でもそれを自分の中で噛みつぶしてしまうことが出来たら、得られる快楽と暖かなぬくもりは、何にも代え難い。
甘えてるのかも知れないが、やはり人の温かさは、孤独と恐怖を包み込んでくれる。
それが好みの綺麗な女性だったら文句なしだ。
「どうせ女好きだもんね~だ」
「開き直るな。全くお前は」
エドワードのため息にリッツは視線を逸らす。
そんなリッツをエドワードが心配しているのは、重々承知している。
リッツの中では一番大切なものが、エドワードとセロシア家の一家、ジェラルドとパティなど、リッツに近い身内だ。
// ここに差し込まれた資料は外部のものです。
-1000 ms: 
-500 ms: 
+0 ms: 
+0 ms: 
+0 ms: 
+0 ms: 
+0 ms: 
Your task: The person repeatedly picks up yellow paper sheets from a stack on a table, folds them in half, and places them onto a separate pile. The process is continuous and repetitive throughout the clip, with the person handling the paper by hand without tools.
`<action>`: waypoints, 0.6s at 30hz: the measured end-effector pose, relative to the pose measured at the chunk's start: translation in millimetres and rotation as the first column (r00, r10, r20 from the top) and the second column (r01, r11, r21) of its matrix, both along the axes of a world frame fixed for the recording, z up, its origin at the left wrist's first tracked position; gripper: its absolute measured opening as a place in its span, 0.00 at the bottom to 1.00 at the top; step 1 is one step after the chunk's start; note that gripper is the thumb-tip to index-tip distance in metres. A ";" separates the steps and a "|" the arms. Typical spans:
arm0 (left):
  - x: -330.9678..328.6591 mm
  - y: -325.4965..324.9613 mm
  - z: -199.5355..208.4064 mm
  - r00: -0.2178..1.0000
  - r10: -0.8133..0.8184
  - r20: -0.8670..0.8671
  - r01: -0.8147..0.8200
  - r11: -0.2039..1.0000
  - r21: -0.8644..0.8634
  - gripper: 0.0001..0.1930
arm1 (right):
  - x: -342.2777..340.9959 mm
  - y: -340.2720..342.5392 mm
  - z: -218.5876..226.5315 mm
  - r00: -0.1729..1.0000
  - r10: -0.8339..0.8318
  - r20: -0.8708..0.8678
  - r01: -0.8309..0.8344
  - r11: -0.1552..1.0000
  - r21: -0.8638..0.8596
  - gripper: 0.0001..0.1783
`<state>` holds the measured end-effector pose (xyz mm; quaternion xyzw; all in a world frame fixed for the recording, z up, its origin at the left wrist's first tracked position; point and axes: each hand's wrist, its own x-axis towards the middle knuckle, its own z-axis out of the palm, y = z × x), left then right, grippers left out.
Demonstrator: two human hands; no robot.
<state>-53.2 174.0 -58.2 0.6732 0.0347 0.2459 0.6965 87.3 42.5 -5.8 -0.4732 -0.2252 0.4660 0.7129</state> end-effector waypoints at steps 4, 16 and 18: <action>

広く言えばいつも相手してくれる騎士団の隊長たちも、ティルスのマルヴィルやその家族も同じく大切な人たちになっている。
暖かくリッツを迎え入れ、今は村の若者として普通に接してくれるティルスの人々だって大切だ。
でも大切な物の中に、リッツ自身の命は含まれていない。
仲間たちを守るためならば、別に自分の命はどうでもいいのだ。
自分が生き残っても彼らが生きなくては仕方ない。
リッツ自身が見いだした自分の居場所である彼らが生きているから、自分が生きていられるのだから。
そんなリッツがぬくもりを求めて甘えられるのは、娼館の女性だけだった。
身内に甘えて、自分の居場所を自分で壊してしまうのは嫌なのだ。
だから大切な人たちに甘えるのではなく、必要とされる存在であり続けるために役に立ちたい。
エドワードたちの役に立ちたいし、みんなと共ににいたいから、一生懸命に頑張る。
エドワードはそんなリッツに、ため息をついて甘えてもいいんだというのだが、リッツと同じように自分を律しているエドワードに言われたって困る。
エドワードこそ、リッツに我が儘言えばいいのにと思ったりもするぐらいだ。
なにせ未だにリッツはエドワードに命を預けっぱなしにしているのだから。
というよりも自分で自分の命を管理しているよりも、エドワードに預かっていて貰う方が、長く生きて行けそうな気がする。
何しろ勝手にのたれ死ぬことは許されないのだから。